With AI, the piece of software could be performing correctly, but you need to monitor it because the world changes and it’s reacting to the world.
Are there processes in place to protect against risks when others at eBay use some of these third-party low-code AI technologies?
I am standing up essentially standards, best practices and governance that includes membership and representation from across the company in order to ensure that regardless of the implementation, the same standards are being kept and monitored. I think one of the biggest challenges, one of the big differences between an AI solution in production and other software: Software needs to be maintained and monitored in general, but engineers that deploy a piece of code, a general piece of software, their need to maintain it really has to do with technical performance issues. It’s about whether the actual integration is still up to date.
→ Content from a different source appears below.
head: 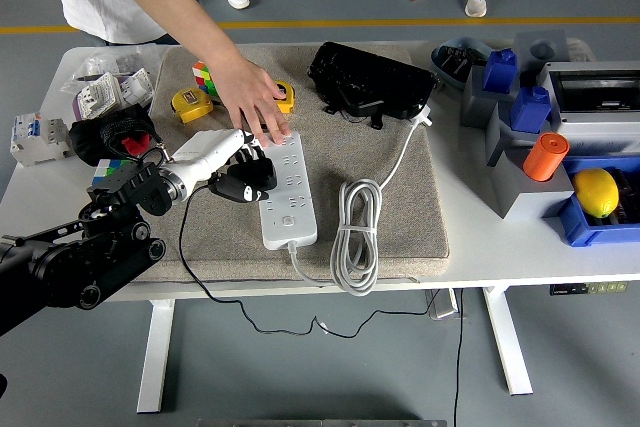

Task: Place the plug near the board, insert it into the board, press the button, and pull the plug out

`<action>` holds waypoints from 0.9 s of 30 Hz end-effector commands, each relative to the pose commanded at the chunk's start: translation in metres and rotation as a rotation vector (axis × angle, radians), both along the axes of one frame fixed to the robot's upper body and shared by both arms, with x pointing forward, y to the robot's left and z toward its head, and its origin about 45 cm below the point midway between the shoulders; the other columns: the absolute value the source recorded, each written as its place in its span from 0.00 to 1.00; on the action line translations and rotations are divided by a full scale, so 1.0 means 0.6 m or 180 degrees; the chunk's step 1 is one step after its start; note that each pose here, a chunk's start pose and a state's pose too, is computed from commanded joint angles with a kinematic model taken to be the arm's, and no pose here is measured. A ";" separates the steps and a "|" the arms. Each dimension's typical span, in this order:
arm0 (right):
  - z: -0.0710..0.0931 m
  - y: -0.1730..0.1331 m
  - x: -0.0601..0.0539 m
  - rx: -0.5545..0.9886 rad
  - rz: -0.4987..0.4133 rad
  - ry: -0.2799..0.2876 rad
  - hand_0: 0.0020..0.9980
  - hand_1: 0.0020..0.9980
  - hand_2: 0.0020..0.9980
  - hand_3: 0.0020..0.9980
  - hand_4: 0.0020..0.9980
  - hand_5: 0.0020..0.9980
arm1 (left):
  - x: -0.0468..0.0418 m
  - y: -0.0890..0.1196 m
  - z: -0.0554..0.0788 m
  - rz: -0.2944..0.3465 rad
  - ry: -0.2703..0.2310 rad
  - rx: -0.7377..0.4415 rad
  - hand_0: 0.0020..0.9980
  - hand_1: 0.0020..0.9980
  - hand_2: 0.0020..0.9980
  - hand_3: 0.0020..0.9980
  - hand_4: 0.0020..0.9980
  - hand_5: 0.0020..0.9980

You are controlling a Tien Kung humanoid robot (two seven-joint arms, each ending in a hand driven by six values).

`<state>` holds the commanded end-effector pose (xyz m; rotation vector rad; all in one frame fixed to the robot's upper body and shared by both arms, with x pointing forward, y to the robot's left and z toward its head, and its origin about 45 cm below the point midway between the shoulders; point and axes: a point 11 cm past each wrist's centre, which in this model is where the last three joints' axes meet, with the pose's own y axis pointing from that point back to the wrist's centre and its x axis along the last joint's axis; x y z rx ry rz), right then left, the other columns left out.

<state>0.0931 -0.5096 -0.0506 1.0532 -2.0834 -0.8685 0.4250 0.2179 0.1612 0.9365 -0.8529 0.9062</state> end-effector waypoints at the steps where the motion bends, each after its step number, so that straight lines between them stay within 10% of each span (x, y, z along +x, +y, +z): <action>1: 0.000 0.000 0.000 0.0000 0.0002 0.0000 0.71 0.71 0.70 0.60 1.00 0.60 | 0.000 0.000 0.000 -0.0001 -0.0001 -0.0002 0.41 0.49 0.51 0.55 0.87 0.26; 27: 0.000 0.001 0.001 -0.0008 0.0017 0.0007 0.71 0.71 0.70 0.60 1.00 0.60 | 0.003 -0.012 0.003 -0.0199 -0.0314 0.0132 0.26 0.33 0.34 0.51 0.84 0.08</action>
With AI, the piece of software could be performing correctly, but you need to monitor it because the world changes and it’s reacting to the world. And data changes, the performance of the model changes, therefore you have to monitor it on an ongoing basis. That’s something that a lot of companies misstep there, where they treat it like software without really treating it like an ongoing — I don’t want to say living — but it’s something that is continuously changing and evolving and needs to be monitored.
So as we allow teams across the company to use no-code or low-code, and any kind of AI development, we need to have the right requirements and processes in place for ongoing monitoring.
What’s planned for 2022 when it comes to hiring on the AI team or other AI trends?
We’re not one of those companies that goes out and just gobbles up every person with AI in their title; we’re strategic about it. But there are specific areas — for example, computer vision and natural language processing — that are of strategic importance for us this year and so we’re going to focus on those.
There’s been tremendous progress in our ability to understand language in the terms that customers communicate to us in, so I think for us what you’ll see in 2022, you’ll see further developments in our customer assistance or customer service conversational capabilities, but you’ll also see more multi-linguality.
We’re going to be really double-downing on immersive experiences. So, 3D was sort of an early foray but you’ll be seeing more products rolling out, especially on our mobile platform, to close the gap between ecommerce and physical retail to enable buyers to experience products in an immersive way so they have full confidence in their buying decision. That really comes through computer vision, natural language processing, through personalization as well as some adjacent technologies like streaming, like computer graphics.